For the post hoc t-tests, I use the same design matrix, run t-tests (thresh = 2.5; alpha = 0.05), using contrasts like [1,-1,0,0,0,0,0,0,0], [-1,1,0,0,0,0,0,0,0] or [1,0,-1,0,0,0,0,0,0] to test for specific group differences. Now all of these contrasts yield exactly the the same results - in terms of component size (= 0) and matrix of the test statistics (nbs.NBS.test_stat; note that some of the absolute t-values in here exceed the 2.5 threshold, but they are negative). This suggests, that the different contrasts might actually be testing the same question, which could be Paradigm A = Paradigm B = Paradigm C. This, however, confuses me, because the way that I set up design and contrast matrices is exactly how I would do it in SPM, and in there it works with these contrasts. Furthermore, the previous F-test already disproved that Paradigm A = Paradigm B = Paradigm C. This apparent discrepancy might have something to do with the highly negative t-values in the stats matrix thoug...

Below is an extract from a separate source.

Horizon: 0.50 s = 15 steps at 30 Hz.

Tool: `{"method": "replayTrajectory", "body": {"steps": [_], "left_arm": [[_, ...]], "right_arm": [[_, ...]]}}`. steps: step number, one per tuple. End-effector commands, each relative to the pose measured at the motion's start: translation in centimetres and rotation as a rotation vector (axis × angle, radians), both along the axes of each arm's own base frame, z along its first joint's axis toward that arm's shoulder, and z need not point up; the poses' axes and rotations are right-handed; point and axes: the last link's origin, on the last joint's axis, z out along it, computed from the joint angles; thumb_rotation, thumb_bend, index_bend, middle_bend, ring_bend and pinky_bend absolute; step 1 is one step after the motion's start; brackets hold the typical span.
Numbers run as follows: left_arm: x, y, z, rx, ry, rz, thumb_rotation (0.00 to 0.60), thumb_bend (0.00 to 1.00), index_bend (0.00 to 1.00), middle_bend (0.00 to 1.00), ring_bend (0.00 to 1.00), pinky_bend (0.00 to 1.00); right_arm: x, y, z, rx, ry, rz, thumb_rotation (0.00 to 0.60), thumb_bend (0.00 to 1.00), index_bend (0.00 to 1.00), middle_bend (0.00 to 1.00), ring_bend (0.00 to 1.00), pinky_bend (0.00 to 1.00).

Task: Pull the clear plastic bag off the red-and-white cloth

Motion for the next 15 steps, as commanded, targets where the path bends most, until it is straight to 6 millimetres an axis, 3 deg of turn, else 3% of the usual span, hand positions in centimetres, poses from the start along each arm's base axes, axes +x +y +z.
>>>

3) This results in the following questions:
a) What is up with the rank deficiency? Where does it come from and is it problematic? At least for the F-test, the results are plausible and align with mass-univariate testing.
b) Is it okay to leave out the intercept? What would that even describe exactly?
c) What is the problem with my t-contrasts? What do the current contrasts that I run test and how can I properly get my group differences from this model?
d) I've read about an alternative way of setting up GLMs, known as reference coding. Here you would leave out the first predictor for each class of predictors and model them using an intercept. In my case this would then result in 1 + 2 + 5 columns in the design matrix, where the first column is all ones and somehow denotes the first anesthesia paradigm in the first sequence? I'd be delighted if someone could elaborate on this variant versus the one that I run now. Do they test the same? Are there advantages/disadvantages to any of the methods?
I would really appreciate help on this. Sorry for the novel I've produced here.
Thanks in advance and best regards,
murb
This is my current design matrix:
![]()
This would be one of the contrasts:
This how I iterate over the contrasts:
Dear Andrew,
thanks for the taking the time to reply.
We could resolve our confusion.
Best,
murb
Maybe this can help somebody else:
Turns out that when the global variable nbs is loaded in l. 146 of
NBSrun.m, it would load our previous test statistics. Because we
did not specifiy new contrast paths for our post hoc testing, but
rather overwrote the previous files, NBSrun assumed that the input
hadn't changed (it is checking for that in l. 271 ff.), and did not
re-compute the edge statistics. Thus, all t-contrasts would yield
the exact same results although it appeared as if NBSrun was
recomputing, because the permutations were re-done.
Adding 'clear global nbs' before NBSrun solves this.